Monument Park? Sure, that’s still there – tucked beneath the bulging, black-tinted windows of the Mohegan Sun Sports Bar. The imposing upper deck? It’s there, too, just not as big, since they needed more room for pricey luxury suites and lower-level seating. The field? It’s there, of course –just no longer the centerpiece of the place, as there are so many other distractions to grab your eye. It’s hard to pull your eye away from a baseball field, but damned if the Yankees don’t pull it off, from the 59-by-101-foot video board in center field, to the blinding white cement of the promenade, to the multiple levels of seating, to the additional signage on the outfield walls, to the Mohegan Sun Sports Bar, you get the point. Great things still happen on that field, but it doesn’t feel like a place where mystique and aura live anymore. This new ballpark has a museum you can visit; the old place was a museum.

So now they’ve got fences, black netting and scaffolding around the old Yankee Stadium, and we’re left with a new park that costs a lot to enter, but doesn’t carry the memories and the comfort with it. We’re going to have to make the best of it, somehow.

Home. My wife says it’s time we take a look at the houses now on the market. Might be a good time for a change, she says. Let’s give it a try.

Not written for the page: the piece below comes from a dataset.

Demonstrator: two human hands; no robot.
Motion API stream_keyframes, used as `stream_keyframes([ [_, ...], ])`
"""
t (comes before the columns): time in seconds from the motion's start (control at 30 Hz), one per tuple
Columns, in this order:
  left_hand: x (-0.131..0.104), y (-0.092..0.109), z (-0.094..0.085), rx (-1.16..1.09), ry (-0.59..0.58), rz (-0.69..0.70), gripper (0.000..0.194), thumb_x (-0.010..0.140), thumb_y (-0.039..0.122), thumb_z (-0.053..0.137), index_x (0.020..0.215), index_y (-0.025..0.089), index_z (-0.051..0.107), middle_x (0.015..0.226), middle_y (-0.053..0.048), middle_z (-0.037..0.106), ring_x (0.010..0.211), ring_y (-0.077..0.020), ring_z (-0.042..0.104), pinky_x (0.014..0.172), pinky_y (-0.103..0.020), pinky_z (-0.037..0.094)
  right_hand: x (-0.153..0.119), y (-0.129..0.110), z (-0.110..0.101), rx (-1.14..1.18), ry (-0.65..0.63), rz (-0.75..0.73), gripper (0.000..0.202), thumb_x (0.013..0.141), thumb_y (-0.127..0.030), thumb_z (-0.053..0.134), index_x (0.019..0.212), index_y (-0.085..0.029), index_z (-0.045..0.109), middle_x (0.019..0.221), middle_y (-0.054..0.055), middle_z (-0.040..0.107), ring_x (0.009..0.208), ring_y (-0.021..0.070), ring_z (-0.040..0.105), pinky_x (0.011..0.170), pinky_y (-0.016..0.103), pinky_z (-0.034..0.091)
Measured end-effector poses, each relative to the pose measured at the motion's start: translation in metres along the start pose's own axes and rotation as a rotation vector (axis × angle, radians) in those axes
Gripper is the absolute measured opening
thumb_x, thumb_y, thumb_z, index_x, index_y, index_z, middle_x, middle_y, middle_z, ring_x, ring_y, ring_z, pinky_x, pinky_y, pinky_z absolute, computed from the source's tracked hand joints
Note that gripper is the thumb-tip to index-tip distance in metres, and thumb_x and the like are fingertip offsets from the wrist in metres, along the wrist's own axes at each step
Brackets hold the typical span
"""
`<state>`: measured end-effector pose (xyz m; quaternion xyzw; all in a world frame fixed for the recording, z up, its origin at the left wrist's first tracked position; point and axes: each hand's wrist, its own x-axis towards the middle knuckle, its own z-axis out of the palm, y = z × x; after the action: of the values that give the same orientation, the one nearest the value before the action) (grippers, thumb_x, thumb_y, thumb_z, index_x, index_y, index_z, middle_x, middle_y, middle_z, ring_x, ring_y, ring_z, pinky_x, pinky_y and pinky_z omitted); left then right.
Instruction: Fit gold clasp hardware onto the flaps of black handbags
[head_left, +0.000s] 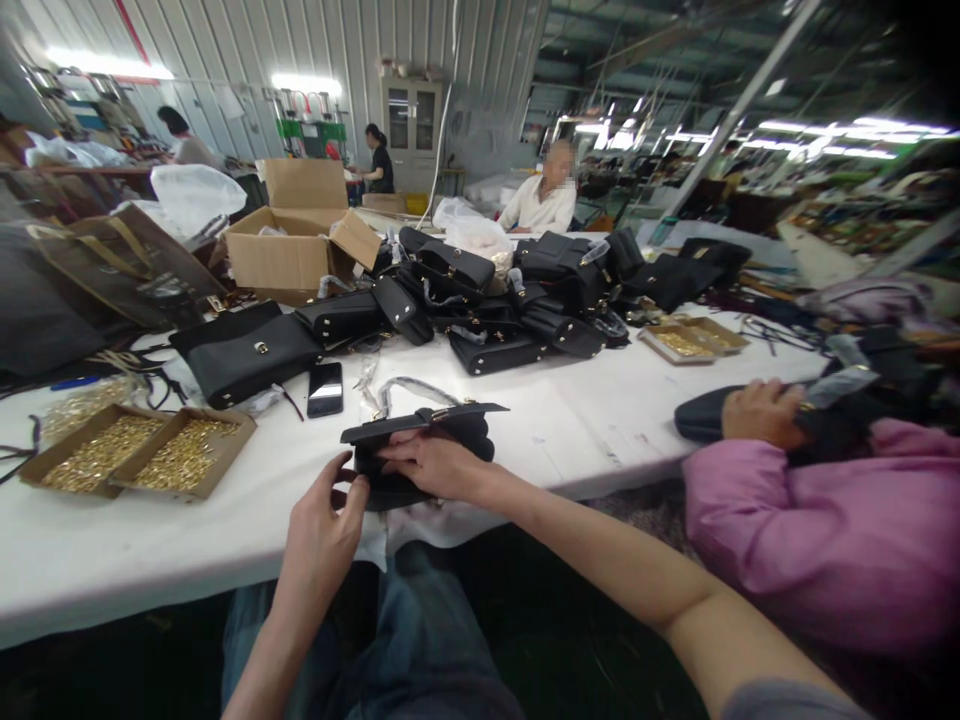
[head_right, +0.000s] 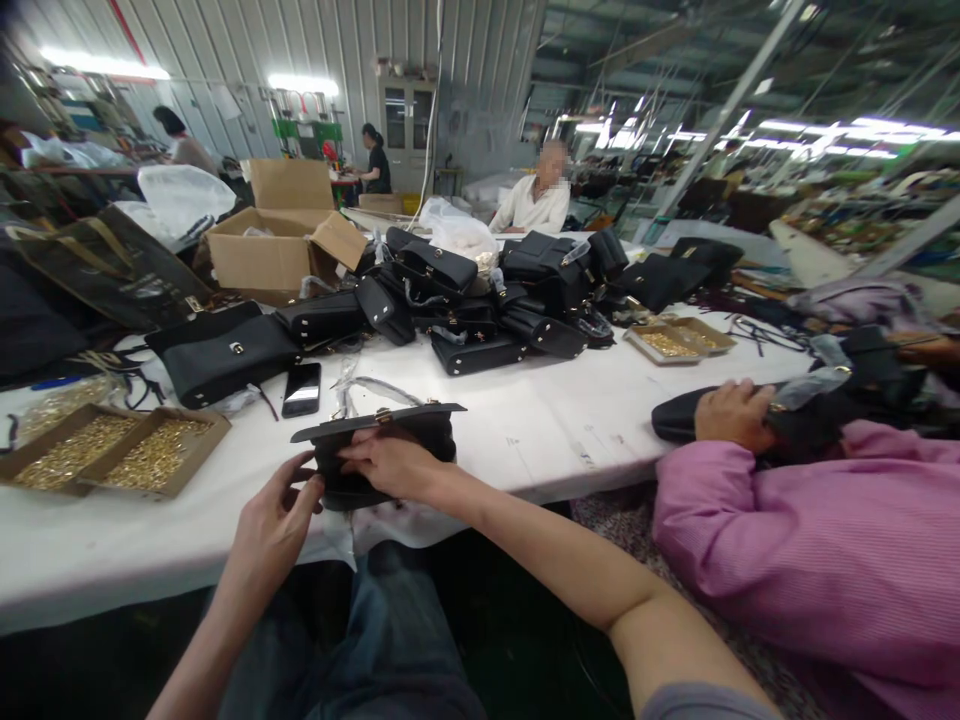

I trust her, and will look with her. But I know that new homes are not always an automatic upgrade, even if they come with big-screen video boards. Sometimes, you walk in and can’t find yourself anymore. You’re disoriented. And regretful.

Throughout the new Yankee Stadium, there are dozens of employees dressed in navy-blue shirts and khaki pants, holding up small signs that read “How May I Help You?” At first, I saw this as a wonderful gesture on the part of the team to help fans navigate the new place. But now, after three visits, I think it’s something more. These people are there because so many of us have lost our way when we walk into that “Great Hall.” The employees may help me find the bathroom, but they can’t direct me toward the mystique.

Unless, of course, they’re willing to walk across the street with me, and tear through the black netting.